Il professor Massimo Cacciari, filosofo imprestato alla politica (oltre che in Parlamento è stato sindaco di Venezia, esponente del Pci e della Margherita e molto altro), non le manda a dire come sempre. E critica duramente i democratici e il Pd.
Allora, professore: il Pd è in crisi? Allo sbando?
«Difficile parlare di crisi per una formazione politica che, di fatto, non ha mai mostrato i caratteri distintivi della sua nascita. Basti pensare che in quel partito, o presunto tale, non ci sono organi dirigenti effettivi. Che non è possibile parlare di struttura radicata per davvero sul territorio».
Insomma, Renzi balla da solo?
«Al di là delle facili battute, diciamo che, specie al governo e con l’esclusione del solo ministro Pier Carlo Padoan, non ha nessuno dietro. Nessuno che gli copra le spalle. E infatti il suo è un agire politico dettato da una regola precisa, che mi pare non si presti a dubbi. Non ho partito, non ho governo, è il ragionamento del nostro presidente del Consiglio, e quindi tanto vale tutelare la mia immagine. Questo insieme di cose spiega chiaramente il perché dei suoi comportamenti politici. Renzi tende, per farla breve, a evitare i problemi».

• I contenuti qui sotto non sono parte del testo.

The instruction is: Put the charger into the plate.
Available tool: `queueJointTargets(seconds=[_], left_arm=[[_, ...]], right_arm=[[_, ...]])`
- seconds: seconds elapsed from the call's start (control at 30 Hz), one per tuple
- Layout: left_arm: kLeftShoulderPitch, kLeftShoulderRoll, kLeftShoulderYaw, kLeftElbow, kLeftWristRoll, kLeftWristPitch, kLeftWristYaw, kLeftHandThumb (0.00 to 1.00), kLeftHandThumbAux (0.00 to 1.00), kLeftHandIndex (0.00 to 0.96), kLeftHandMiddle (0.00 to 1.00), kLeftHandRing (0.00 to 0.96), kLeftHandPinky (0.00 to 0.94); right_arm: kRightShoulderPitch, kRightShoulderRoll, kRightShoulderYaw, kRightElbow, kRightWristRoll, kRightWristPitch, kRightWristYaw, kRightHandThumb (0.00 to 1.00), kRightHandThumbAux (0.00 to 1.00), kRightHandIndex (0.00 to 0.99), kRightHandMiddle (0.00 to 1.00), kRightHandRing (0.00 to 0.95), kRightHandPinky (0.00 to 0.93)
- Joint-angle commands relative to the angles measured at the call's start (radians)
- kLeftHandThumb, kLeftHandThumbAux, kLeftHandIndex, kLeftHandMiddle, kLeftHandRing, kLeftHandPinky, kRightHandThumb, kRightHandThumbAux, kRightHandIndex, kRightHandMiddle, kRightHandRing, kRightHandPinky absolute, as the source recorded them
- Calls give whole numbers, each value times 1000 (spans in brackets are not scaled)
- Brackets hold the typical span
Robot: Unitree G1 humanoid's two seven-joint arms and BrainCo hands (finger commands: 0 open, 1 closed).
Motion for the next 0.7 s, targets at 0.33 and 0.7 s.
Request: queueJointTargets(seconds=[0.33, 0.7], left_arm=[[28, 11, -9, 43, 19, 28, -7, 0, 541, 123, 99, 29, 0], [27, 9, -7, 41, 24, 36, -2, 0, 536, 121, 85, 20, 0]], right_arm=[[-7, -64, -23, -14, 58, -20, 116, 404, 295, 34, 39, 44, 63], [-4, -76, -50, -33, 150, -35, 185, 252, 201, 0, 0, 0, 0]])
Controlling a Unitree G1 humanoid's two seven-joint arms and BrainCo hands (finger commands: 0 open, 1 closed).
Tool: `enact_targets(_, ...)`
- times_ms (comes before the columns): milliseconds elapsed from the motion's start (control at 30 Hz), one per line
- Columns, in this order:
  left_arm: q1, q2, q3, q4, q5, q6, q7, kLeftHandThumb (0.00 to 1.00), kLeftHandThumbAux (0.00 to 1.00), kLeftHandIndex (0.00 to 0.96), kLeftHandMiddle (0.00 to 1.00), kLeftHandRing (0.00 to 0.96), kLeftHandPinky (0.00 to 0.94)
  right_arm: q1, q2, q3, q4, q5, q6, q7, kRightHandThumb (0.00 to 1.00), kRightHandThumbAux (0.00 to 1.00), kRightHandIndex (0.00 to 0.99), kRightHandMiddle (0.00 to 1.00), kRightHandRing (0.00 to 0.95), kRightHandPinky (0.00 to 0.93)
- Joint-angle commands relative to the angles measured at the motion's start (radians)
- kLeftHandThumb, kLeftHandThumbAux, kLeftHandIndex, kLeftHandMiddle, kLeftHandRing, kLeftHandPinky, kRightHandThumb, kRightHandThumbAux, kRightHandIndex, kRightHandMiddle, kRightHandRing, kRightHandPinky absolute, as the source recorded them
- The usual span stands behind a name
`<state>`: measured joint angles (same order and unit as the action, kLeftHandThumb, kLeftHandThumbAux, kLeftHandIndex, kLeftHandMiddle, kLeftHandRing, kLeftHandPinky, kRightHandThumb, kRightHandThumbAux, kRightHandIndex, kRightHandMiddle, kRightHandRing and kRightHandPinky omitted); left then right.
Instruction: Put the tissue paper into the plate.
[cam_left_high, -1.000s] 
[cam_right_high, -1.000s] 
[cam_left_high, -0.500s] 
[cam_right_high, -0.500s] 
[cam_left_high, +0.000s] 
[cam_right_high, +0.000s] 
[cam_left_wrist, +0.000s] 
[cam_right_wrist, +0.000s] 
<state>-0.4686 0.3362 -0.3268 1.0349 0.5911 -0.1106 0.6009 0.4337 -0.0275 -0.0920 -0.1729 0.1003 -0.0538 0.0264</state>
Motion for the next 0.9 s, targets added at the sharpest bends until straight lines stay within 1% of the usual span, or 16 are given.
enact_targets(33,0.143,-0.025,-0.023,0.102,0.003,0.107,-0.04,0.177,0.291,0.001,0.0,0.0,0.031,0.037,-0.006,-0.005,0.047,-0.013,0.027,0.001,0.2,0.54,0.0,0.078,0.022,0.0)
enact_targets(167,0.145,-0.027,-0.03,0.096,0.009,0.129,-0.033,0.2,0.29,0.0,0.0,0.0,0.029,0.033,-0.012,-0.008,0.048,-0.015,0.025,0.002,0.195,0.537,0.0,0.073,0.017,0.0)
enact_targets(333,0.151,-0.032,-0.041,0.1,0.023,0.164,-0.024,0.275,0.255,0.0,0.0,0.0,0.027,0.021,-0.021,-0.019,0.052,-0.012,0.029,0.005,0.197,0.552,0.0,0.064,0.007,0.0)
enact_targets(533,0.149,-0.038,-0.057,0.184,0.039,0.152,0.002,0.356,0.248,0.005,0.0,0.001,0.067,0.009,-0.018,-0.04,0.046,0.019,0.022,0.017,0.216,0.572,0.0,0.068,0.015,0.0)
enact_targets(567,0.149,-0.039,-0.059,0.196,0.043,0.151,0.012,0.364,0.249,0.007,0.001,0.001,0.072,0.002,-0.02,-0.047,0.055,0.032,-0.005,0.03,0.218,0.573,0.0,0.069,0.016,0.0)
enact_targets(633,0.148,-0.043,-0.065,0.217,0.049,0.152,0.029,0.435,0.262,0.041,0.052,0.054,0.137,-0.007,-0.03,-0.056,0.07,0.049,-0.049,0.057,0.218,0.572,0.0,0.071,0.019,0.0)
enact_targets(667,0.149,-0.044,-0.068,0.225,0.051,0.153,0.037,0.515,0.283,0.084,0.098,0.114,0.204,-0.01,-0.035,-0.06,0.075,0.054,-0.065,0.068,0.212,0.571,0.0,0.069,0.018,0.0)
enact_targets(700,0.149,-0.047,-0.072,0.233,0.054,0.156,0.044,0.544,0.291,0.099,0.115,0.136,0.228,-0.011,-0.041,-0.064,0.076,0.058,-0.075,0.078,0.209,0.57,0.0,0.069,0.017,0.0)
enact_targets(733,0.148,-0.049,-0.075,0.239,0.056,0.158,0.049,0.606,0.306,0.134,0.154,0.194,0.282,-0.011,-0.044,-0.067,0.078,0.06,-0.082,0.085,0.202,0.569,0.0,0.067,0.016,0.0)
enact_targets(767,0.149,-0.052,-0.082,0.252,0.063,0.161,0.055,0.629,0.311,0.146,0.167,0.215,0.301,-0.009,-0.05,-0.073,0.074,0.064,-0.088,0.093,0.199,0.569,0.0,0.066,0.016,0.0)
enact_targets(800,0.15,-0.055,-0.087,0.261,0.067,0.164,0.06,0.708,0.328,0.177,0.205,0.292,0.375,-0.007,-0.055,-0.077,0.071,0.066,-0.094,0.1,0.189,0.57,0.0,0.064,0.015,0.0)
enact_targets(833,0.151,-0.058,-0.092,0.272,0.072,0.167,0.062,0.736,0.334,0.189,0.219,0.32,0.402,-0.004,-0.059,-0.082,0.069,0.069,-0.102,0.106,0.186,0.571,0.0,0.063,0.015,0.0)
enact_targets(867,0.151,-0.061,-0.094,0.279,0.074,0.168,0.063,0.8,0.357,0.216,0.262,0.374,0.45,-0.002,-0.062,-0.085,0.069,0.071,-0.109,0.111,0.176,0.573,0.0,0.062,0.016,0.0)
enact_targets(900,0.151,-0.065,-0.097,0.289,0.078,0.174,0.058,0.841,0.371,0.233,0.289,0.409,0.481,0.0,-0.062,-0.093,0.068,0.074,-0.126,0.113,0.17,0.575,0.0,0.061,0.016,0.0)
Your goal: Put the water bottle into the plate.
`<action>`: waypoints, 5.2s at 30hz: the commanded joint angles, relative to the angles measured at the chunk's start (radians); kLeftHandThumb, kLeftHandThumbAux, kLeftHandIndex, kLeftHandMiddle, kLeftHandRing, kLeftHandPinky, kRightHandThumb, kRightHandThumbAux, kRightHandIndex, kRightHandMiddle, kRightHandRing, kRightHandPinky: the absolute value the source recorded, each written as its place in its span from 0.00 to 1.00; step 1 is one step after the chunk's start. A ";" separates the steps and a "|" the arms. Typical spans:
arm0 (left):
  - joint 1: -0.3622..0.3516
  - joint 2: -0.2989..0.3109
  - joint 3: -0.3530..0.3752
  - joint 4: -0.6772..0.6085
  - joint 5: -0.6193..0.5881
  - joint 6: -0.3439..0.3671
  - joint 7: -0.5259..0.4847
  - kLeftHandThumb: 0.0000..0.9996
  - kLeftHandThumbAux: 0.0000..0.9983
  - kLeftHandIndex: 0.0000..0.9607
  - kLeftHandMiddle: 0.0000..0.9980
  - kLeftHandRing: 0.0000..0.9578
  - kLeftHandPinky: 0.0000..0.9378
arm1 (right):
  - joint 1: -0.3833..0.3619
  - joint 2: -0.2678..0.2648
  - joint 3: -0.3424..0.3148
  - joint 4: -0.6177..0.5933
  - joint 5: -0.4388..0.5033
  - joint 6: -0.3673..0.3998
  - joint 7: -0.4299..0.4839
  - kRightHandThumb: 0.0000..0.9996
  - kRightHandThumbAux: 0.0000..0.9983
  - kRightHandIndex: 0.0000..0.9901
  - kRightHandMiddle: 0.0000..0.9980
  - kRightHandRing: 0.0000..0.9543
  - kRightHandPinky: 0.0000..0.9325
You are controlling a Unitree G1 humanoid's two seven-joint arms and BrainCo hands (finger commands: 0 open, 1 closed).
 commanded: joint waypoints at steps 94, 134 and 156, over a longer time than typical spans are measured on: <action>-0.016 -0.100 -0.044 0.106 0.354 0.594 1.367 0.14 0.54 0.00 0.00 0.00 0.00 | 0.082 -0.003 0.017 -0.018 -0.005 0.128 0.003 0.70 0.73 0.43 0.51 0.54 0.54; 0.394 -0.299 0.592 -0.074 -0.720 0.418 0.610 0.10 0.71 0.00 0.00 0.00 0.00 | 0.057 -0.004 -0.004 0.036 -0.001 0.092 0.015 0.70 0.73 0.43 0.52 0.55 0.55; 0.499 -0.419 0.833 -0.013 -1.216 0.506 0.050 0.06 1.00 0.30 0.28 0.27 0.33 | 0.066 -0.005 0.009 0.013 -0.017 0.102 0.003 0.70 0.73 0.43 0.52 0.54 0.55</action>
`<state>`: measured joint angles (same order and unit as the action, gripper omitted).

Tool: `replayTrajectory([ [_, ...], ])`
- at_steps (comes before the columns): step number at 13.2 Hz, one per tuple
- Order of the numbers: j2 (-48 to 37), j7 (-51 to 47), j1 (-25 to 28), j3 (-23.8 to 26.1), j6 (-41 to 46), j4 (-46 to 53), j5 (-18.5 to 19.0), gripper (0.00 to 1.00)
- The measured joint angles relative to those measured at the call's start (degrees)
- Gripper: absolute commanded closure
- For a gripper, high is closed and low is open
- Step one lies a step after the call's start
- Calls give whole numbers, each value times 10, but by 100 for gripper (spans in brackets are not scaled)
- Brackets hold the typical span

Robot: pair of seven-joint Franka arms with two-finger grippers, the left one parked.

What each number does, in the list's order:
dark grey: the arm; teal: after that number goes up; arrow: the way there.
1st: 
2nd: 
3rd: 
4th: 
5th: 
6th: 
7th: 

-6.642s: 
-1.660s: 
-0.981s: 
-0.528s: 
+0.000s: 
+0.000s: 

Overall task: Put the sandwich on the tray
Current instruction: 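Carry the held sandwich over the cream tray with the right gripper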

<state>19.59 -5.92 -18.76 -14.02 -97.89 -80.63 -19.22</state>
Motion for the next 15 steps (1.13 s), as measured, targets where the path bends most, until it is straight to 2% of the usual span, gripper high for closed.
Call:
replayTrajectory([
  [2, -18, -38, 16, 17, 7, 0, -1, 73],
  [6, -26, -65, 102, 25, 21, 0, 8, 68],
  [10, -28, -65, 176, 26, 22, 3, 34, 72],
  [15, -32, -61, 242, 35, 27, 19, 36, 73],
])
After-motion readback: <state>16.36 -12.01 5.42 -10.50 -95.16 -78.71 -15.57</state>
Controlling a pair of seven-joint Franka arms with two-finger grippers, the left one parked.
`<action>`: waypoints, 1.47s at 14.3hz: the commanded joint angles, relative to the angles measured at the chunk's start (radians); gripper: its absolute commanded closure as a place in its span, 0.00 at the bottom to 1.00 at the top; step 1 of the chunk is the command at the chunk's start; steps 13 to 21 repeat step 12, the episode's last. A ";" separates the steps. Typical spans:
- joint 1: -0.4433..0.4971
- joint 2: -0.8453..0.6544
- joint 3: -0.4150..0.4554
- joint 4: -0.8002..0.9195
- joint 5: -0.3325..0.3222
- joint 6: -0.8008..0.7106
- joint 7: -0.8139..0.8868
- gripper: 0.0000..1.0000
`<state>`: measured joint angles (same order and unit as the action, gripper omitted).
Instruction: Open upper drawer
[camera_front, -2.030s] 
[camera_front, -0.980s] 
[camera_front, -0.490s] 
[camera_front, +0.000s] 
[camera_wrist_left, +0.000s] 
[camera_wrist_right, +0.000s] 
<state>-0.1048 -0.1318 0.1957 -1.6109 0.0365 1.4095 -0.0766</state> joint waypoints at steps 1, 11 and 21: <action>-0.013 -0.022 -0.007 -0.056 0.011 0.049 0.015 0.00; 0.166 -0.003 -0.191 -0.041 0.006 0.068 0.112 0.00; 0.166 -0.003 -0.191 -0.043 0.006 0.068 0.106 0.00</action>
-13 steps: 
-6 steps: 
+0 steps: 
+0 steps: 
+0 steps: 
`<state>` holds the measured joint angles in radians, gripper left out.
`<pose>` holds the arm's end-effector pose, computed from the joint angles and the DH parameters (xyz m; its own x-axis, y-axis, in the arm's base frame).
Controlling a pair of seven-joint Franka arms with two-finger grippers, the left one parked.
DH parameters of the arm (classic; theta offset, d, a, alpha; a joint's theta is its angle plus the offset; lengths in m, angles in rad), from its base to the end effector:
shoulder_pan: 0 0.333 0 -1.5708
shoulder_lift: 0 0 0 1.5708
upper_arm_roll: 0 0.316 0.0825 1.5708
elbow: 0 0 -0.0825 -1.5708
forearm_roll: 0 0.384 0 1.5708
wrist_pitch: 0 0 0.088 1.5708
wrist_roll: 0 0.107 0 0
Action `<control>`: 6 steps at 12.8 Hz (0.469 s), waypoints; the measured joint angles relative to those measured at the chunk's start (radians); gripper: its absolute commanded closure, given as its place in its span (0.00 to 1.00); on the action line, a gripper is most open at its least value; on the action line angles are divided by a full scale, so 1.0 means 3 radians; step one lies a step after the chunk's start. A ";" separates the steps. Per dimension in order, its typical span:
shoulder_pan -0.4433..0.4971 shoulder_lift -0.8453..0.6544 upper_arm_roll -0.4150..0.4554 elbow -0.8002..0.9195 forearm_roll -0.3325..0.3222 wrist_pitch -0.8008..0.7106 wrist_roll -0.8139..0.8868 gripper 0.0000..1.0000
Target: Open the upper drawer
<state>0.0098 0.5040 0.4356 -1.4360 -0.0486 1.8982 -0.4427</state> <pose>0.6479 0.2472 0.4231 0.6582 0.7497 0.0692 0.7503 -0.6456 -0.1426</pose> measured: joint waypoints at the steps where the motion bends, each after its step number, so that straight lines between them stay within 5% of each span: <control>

Non sarà un giudizio ingeneroso?
«No, diciamo che è un dato di fatto realistico, che tiene conto di come si cerca di condurre la lotta politica. Insomma, per Renzi è meglio evitare di parlare di temi che potrebbero portare a momenti duri, di forte impopolarità e che quindi vanno evitati».
Complice la mancanza di un partito solido alle spalle.
«Certamente. Ma questo avrebbe dovuto essere chiaro sin dall’inizio. Il Pd, lo ripeterò sino alla noia, è un partito che non è mai nato. E che se non è mai nato, mai potrà morire. Non dimentichiamoci che Renzi è arrivato alla leadership nata sul fallimento dei vari Bersani, D’Alema eccetera. Si tentò di fare un qualcosa con botti vecchie e vino vecchio. E, ovviamente, non si è giunti a nulla».
Però, una minoranza agguerrita nel Pd esiste. Eccome se esiste…
«Detto con serena franchezza io non vedo alcuna minoranza democratica agguerrita in grado di contrastare la sua leadership. Bersani? Cuperlo? No, decisamente non sono in grado di fare alcunché. E infatti non si sono organizzati in qualcosa di strutturato».
E il governo?
«Soffre dello stesso problema. Non esiste figura in grado di dire qualcosa di diverso da quanto affermato dal premier».
Roma, caso Marino. Anche lì non è che il Pd abbia fatto faville.
«No, decisamente no. Ma il ragionamento da fare è più ampio. Diciamo che si assiste a un insieme di fattori che possono essere mischiati tra loro per tentare di comprendere la situazione. Da una parte c’è Ignazio Marino che può anche aver sbagliato, ma che certamente eredita una situazione già compromessa. Con una precisazione. Quando vinse le elezioni, io ero assai perplesso. Sembrava un marziano piovuto dallo spazio. Quei toni roboanti, quel modo di fare… Dall’altra, da qui a gettargli la classica croce addosso però ce ne corre assai. Anche perché in questa situazione si potrebbero trovare in molte altre realtà».
Vale a dire?
«Vale a dire che dappertutto si taglia. Poi, è chiaro: una cosa è governare Bologna o Firenze, altro Roma…».